> _What you will do_:
Exactly as written, copy the lines that run from the start of the data below to the line containing "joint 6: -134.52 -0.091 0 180", both ends included.

> _Data below_:
======
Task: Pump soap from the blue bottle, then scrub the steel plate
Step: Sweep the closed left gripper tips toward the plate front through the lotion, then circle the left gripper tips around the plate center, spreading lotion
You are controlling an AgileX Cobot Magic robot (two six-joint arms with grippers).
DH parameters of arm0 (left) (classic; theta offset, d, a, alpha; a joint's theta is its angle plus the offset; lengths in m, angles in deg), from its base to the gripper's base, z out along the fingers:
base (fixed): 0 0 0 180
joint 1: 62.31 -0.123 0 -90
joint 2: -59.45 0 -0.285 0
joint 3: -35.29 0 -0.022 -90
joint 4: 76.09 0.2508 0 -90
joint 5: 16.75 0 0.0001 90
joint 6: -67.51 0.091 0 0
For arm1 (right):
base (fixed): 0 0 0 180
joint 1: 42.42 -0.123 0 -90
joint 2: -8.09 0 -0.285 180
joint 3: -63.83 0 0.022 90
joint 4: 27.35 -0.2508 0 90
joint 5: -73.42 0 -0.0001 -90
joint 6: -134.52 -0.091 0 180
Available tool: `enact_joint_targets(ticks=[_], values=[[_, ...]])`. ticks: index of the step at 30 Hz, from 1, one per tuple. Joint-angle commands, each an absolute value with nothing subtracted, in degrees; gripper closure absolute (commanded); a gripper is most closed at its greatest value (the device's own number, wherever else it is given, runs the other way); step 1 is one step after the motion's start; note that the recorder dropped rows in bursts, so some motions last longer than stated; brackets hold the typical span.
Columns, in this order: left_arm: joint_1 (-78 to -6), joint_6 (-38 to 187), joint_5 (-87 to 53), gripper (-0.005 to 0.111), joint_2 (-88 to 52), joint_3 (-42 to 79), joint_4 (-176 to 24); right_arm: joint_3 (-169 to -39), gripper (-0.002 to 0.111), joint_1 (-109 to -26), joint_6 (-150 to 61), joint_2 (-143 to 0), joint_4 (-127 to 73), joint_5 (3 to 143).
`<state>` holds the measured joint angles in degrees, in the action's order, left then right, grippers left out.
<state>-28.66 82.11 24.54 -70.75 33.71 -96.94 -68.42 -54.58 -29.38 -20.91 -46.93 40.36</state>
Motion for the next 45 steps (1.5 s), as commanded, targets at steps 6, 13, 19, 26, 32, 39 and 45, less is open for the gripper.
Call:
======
> _Output below_:
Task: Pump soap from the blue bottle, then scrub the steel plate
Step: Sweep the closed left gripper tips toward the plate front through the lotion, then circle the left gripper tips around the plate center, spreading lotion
You are controlling an AgileX Cobot Magic robot (two six-joint arms with grippers).
DH parameters of arm0 (left) (classic; theta offset, d, a, alpha; a joint's theta is its angle plus the offset; lengths in m, angles in deg), from its base to the gripper's base, z out along the fingers:
base (fixed): 0 0 0 180
joint 1: 62.31 -0.123 0 -90
joint 2: -59.45 0 -0.285 0
joint 3: -35.29 0 -0.022 -90
joint 4: 76.09 0.2508 0 -90
joint 5: 16.75 0 0.0001 90
joint 6: -67.51 0.091 0 0
For arm1 (right):
base (fixed): 0 0 0 180
joint 1: 42.42 -0.123 0 -90
joint 2: -8.09 0 -0.285 180
joint 3: -63.83 0 0.022 90
joint 4: 27.35 -0.2508 0 90
joint 5: -73.42 0 -0.0001 -90
joint 6: -134.52 -0.091 0 180

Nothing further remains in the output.